Could you print all of the data below again, exactly?
Supplied material section start
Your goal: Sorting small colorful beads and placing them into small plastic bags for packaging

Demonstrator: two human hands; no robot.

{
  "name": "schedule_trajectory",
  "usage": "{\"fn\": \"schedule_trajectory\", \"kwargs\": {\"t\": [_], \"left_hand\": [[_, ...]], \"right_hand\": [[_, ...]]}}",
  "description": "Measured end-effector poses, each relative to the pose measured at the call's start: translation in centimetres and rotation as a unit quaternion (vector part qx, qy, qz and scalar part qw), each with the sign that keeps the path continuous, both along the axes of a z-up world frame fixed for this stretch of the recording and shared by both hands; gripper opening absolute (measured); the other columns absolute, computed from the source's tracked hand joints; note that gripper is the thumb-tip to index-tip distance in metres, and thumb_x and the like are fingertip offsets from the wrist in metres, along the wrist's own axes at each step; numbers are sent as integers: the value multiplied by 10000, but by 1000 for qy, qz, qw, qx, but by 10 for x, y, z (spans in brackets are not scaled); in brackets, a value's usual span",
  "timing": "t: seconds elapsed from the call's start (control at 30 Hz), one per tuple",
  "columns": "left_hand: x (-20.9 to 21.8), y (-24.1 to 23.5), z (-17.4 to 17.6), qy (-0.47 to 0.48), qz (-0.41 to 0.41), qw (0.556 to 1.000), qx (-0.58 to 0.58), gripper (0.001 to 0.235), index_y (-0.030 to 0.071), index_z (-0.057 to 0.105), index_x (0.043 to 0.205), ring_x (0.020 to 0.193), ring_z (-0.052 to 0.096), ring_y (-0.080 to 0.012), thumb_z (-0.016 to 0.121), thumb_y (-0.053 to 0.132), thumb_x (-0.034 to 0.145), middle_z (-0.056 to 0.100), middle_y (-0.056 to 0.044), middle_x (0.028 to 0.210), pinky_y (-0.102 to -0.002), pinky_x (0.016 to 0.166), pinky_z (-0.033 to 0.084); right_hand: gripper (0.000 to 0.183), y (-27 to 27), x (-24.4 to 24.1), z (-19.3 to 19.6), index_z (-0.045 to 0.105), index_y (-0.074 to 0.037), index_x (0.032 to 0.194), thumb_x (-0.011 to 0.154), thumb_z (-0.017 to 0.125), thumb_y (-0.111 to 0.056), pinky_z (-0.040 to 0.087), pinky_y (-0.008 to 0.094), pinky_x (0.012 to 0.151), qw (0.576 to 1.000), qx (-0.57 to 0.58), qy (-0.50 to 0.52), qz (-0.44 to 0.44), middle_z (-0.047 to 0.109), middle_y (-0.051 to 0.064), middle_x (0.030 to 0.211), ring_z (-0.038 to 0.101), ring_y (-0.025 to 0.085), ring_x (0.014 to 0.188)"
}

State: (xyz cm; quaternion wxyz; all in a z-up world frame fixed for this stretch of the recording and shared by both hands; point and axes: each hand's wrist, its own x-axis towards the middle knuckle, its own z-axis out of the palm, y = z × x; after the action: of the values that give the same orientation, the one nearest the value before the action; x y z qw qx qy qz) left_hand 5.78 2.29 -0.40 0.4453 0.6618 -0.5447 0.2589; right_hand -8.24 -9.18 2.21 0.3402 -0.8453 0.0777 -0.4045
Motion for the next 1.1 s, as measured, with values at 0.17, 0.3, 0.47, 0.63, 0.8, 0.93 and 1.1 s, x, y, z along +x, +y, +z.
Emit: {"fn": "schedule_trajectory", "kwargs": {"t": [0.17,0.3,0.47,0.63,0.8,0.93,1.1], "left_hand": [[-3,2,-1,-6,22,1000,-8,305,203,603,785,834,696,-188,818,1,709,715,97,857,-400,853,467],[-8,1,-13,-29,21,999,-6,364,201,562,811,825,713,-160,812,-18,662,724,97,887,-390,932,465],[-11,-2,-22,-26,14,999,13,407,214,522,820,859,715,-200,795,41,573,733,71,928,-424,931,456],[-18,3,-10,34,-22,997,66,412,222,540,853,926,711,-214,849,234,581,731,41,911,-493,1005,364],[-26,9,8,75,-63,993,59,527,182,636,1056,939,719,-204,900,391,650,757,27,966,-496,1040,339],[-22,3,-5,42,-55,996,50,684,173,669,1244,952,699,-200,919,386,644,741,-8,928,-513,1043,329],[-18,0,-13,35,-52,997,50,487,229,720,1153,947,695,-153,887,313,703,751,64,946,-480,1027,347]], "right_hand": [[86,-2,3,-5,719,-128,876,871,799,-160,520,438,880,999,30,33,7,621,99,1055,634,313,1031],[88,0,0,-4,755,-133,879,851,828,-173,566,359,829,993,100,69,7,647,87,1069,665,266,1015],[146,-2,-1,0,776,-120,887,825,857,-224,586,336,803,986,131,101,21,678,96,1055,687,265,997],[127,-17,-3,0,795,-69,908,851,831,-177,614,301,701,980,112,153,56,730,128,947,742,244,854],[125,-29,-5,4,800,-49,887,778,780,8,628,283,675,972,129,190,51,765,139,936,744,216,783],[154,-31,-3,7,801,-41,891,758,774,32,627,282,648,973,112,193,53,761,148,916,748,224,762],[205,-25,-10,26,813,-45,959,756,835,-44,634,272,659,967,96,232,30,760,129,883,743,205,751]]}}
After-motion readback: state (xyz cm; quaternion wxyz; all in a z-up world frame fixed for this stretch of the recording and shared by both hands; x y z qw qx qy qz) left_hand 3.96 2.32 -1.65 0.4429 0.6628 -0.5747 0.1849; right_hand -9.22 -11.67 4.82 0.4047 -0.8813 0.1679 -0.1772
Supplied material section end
**Output**
Your goal: Sorting small colorful beads and placing them into small plastic bags for packaging

Demonstrator: two human hands; no robot.

{
  "name": "schedule_trajectory",
  "usage": "{\"fn\": \"schedule_trajectory\", \"kwargs\": {\"t\": [_], \"left_hand\": [[_, ...]], \"right_hand\": [[_, ...]]}}",
  "description": "Measured end-effector poses, each relative to the pose measured at the call's start: translation in centimetres and rotation as a unit quaternion (vector part qx, qy, qz and scalar part qw), each with the sign that keeps the path continuous, both along the axes of a z-up world frame fixed for this stretch of the recording and shared by both hands; gripper opening absolute (measured); the other columns absolute, computed from the source's tracked hand joints; note that gripper is the thumb-tip to index-tip distance in metres, and thumb_x and the like are fingertip offsets from the wrist in metres, along the wrist's own axes at each step; numbers are sent as integers: the value multiplied by 10000, but by 1000 for qy, qz, qw, qx, but by 10 for x, y, z (spans in brackets are not scaled); in brackets, a value's usual span",
  "timing": "t: seconds elapsed from the call's start (control at 30 Hz), one per tuple",
  "columns": "left_hand: x (-20.9 to 21.8), y (-24.1 to 23.5), z (-17.4 to 17.6), qy (-0.47 to 0.48), qz (-0.41 to 0.41), qw (0.556 to 1.000), qx (-0.58 to 0.58), gripper (0.001 to 0.235), index_y (-0.030 to 0.071), index_z (-0.057 to 0.105), index_x (0.043 to 0.205), ring_x (0.020 to 0.193), ring_z (-0.052 to 0.096), ring_y (-0.080 to 0.012), thumb_z (-0.016 to 0.121), thumb_y (-0.053 to 0.132), thumb_x (-0.034 to 0.145), middle_z (-0.056 to 0.100), middle_y (-0.056 to 0.044), middle_x (0.028 to 0.210), pinky_y (-0.102 to -0.002), pinky_x (0.016 to 0.166), pinky_z (-0.033 to 0.084); right_hand: gripper (0.000 to 0.183), y (-27 to 27), x (-24.4 to 24.1), z (-19.3 to 19.6), index_z (-0.045 to 0.105), index_y (-0.074 to 0.037), index_x (0.032 to 0.194), thumb_x (-0.011 to 0.154), thumb_z (-0.017 to 0.125), thumb_y (-0.111 to 0.056), pinky_z (-0.040 to 0.087), pinky_y (-0.008 to 0.094), pinky_x (0.012 to 0.151), qw (0.576 to 1.000), qx (-0.57 to 0.58), qy (-0.50 to 0.52), qz (-0.44 to 0.44), middle_z (-0.047 to 0.109), middle_y (-0.051 to 0.064), middle_x (0.030 to 0.211), ring_z (-0.038 to 0.101), ring_y (-0.025 to 0.085), ring_x (0.014 to 0.188)"
}

State: (xyz cm; quaternion wxyz; all in a z-up world frame fixed for this stretch of the recording and shared by both hands; point and axes: each hand's wrist, its own x-axis towards the middle knuckle, its own z-axis out of the palm, y = z × x; after the action: of the values that give the same orientation, the one nearest the value before the action; x y z qw qx qy qz) left_hand 5.78 2.29 -0.40 0.4453 0.6618 -0.5447 0.2589; right_hand -8.24 -9.18 2.21 0.3402 -0.8453 0.0777 -0.4045
Motion for the next 1.1 s, as measured, with values at 0.17, 0.3, 0.47, 0.63, 0.8, 0.93 and 1.1 s, x, y, z along +x, +y, +z.
Emit: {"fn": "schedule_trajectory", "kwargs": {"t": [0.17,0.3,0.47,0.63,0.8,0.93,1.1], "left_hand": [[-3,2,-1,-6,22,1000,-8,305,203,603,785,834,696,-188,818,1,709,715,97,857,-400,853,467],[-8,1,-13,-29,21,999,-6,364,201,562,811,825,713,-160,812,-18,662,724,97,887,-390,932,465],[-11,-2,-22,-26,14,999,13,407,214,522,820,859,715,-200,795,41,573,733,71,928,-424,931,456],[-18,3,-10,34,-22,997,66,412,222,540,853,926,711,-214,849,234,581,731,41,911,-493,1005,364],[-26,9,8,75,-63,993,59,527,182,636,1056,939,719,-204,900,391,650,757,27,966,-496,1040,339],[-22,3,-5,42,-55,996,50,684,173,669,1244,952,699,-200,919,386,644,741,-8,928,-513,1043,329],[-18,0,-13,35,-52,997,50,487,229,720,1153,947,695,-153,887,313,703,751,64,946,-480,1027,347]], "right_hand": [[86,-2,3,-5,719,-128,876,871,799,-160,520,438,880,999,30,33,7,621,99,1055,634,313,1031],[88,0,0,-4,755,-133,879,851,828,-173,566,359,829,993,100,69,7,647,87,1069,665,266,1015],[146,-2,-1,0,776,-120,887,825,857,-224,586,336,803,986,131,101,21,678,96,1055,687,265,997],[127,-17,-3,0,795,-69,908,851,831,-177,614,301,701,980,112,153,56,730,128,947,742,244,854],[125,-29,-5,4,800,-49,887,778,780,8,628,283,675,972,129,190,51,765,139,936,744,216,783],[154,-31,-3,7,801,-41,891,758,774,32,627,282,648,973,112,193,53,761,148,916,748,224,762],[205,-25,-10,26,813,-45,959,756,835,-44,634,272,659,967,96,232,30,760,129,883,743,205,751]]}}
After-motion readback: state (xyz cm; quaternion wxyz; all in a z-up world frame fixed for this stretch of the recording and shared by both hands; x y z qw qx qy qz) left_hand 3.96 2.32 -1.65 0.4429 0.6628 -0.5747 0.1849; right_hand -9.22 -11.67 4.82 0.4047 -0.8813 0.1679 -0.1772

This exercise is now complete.